[[ Data, beginning ]]

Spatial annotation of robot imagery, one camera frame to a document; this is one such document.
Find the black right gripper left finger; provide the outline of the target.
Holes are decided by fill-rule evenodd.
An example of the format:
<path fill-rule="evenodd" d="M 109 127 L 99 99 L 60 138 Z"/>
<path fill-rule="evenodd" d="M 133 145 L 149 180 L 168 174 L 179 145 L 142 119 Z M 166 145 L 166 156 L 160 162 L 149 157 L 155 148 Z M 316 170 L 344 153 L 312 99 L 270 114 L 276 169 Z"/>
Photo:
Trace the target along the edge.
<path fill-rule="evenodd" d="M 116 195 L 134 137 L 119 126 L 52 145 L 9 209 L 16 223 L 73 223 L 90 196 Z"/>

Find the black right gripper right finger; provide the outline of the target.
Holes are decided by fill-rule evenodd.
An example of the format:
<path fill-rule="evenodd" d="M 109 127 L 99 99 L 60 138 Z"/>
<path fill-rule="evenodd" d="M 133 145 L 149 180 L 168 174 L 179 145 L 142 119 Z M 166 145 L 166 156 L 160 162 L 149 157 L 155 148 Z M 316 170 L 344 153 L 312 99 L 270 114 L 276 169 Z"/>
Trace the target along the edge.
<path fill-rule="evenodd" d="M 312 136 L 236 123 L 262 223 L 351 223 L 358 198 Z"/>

[[ Data, end ]]
[[ Data, beginning ]]

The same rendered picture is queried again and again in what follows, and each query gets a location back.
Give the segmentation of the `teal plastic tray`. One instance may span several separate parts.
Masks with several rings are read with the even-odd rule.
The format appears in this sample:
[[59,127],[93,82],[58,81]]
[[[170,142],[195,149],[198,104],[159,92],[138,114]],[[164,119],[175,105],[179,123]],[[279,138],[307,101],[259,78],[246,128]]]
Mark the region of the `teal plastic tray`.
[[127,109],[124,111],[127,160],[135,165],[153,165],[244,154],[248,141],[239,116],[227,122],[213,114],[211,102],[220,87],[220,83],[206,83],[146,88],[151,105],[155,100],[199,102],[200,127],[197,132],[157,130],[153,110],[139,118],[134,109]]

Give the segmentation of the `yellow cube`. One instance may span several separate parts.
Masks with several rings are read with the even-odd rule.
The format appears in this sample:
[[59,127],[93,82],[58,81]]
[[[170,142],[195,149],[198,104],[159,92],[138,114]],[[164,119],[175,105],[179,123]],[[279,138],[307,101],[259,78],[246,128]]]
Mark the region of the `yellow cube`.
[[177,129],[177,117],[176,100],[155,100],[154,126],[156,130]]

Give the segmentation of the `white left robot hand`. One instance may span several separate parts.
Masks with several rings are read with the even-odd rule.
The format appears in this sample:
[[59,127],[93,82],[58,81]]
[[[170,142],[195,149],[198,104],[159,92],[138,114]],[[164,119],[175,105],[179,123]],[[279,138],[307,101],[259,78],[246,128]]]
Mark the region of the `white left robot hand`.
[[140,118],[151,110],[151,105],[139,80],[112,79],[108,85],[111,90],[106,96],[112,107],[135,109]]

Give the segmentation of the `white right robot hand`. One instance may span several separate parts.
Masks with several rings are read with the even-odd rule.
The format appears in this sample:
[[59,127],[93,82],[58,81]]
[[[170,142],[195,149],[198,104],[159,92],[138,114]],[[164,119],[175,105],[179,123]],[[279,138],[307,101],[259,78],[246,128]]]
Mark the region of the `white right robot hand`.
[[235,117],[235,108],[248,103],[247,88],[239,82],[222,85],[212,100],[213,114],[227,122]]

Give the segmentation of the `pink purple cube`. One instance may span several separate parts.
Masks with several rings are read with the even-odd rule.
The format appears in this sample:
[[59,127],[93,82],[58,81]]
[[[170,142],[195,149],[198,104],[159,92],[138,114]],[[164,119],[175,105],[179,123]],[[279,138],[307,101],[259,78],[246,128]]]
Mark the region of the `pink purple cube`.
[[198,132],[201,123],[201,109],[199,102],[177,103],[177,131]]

[[ Data, end ]]

| What needs to be done |
Every line that contains the string "Find" should be returned from the data.

| Solution to this problem |
Find the black right gripper left finger; provide the outline of the target.
Find the black right gripper right finger; provide the outline of the target.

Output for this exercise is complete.